The Mix

The bigger story behind the mine disaster

The government agency in charge of mine safety has been weakened by the GOP's business-friendly (and people-hostile) politics.
The tragic story of the 12 dead miners in West Virginia keeps getting sadder. Soon after the New York Times, the Washington Post, the AP and many other papers went to press with front-page stories detailing how all but one miner survived the collapse, an official with the mining company, the International Coal Group, reversed the announcement, saying that due to bad communication, the reality is that all but one of the miners had died.

The Times has now published an article about the reversal, saying in part: that, "what followed was pandemonium. 'People who had been praising God a minute before were cursing him' Mr. [John Cato, a friend of the miners] said."
But more fury was aimed at the mining executives. The company's chief executive said people directing the effort misunderstood a phone call in which rescuers reported finding the men. Residents were also angry that the company delayed correcting the error for almost three hours, although they learned the true nature of the situation after 20 minutes.
Beyond these tragic deaths, I hope that this leads to some reform in Washington and in mines around the country. Because the fact is, there are likely many more similar tragedies waiting to happen. Over at DailyKos, blogger PaulVA writes that, in recent years, the Sago mine has in recent years been cited for 168 safety violations. And how is this mine, and likely many similar mines, still functioning?
Today, an OSHA inspector needs to provide PRIOR WARNING to an employer at least 24 hours before an inspection. Why? Because of GOPers such as Cass Ballenger. He headed the Employment and Workforce Committee and played a major role in deforming it in the 90s.

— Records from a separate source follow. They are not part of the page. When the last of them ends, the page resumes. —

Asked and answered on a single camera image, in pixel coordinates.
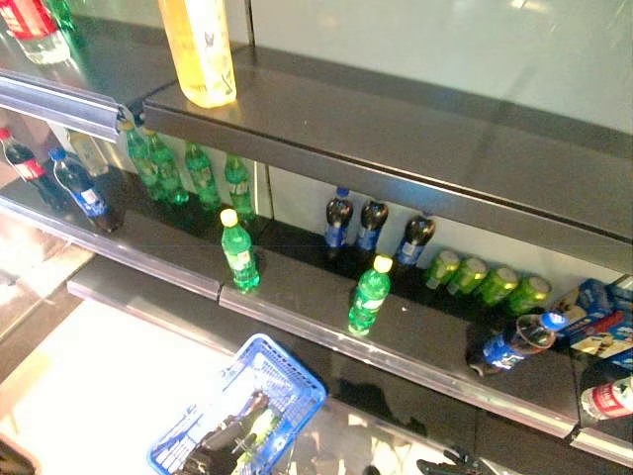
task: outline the yellow drink bottle
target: yellow drink bottle
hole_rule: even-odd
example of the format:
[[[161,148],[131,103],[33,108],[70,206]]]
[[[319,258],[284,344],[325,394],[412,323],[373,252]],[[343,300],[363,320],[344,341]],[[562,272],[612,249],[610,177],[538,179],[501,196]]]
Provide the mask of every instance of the yellow drink bottle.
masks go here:
[[[200,107],[235,100],[224,0],[158,0],[182,92]]]

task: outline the green soda bottle
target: green soda bottle
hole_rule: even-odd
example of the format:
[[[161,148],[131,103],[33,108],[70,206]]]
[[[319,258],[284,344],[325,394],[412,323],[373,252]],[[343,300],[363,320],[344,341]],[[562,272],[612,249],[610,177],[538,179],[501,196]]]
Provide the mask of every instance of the green soda bottle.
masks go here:
[[[349,309],[349,330],[355,334],[367,334],[376,322],[380,307],[389,295],[391,282],[387,273],[392,260],[386,255],[377,255],[374,268],[366,271],[358,282],[354,303]]]
[[[233,207],[243,220],[252,219],[255,211],[250,204],[248,170],[237,155],[226,154],[225,177]]]
[[[253,255],[250,236],[237,223],[237,212],[232,209],[223,210],[220,220],[225,226],[222,233],[222,249],[233,272],[233,282],[241,290],[249,290],[259,285],[259,272]]]
[[[161,200],[165,196],[160,182],[158,181],[158,169],[149,159],[149,149],[147,142],[136,131],[135,125],[123,119],[119,123],[119,128],[126,133],[128,143],[128,157],[136,167],[140,181],[147,188],[149,197],[152,200]]]
[[[149,140],[149,158],[158,168],[158,178],[165,190],[165,199],[172,205],[187,203],[189,193],[182,186],[174,152],[165,145],[155,131],[145,129],[145,134]]]
[[[214,173],[207,154],[197,143],[187,142],[185,163],[194,182],[198,197],[206,210],[217,211],[222,205]]]

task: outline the green can
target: green can
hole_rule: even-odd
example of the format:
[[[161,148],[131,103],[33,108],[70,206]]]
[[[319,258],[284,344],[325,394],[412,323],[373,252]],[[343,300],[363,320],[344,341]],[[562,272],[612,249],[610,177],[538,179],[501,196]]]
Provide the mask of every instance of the green can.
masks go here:
[[[437,253],[426,271],[426,287],[435,290],[439,285],[448,283],[459,267],[459,257],[452,250],[444,249]]]
[[[526,314],[545,302],[551,291],[552,286],[549,282],[538,275],[524,278],[516,290],[507,297],[507,308],[515,316]]]
[[[475,290],[475,295],[480,296],[484,304],[492,307],[503,300],[517,285],[516,272],[509,267],[502,266],[486,276],[482,285]]]
[[[446,290],[451,295],[469,295],[482,283],[486,274],[488,274],[486,263],[479,257],[469,257],[459,265]]]

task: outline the metal shelf
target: metal shelf
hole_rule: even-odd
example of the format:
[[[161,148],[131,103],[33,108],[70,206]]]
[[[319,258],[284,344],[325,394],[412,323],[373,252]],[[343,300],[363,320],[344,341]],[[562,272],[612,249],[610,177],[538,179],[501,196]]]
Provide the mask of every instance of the metal shelf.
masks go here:
[[[160,29],[76,18],[66,35],[71,60],[29,62],[0,20],[0,107],[108,141],[117,137],[119,107],[139,111],[142,99],[176,80]]]
[[[630,271],[631,136],[265,48],[234,66],[234,104],[202,109],[174,84],[145,99],[147,124]]]

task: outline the blue label
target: blue label
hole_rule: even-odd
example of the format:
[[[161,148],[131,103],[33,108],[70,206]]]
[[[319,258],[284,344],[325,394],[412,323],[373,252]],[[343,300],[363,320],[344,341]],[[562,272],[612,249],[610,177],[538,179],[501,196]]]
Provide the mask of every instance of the blue label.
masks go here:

Where OSHA was once effective at pursuing law breakers and fining them, OSHA has now been defanged as enforcement money was earmaked for "non-enforcement" programs that would do relative harm to all those poor small businessmen Ballenger would always champion.

And who are they? Any employer with less than 250 employees at a given plant. That, to Ballenger, is a small business.
Once again, business-friendly government inherently puts regular people at risk.

You can look up the Sago mine's violations from the government's Mine Safety and Health Administration's Data Retrieval System. Enter mine number 4608791 for the Sago mine.
Matthew Wheeland is AlterNet's managing editor.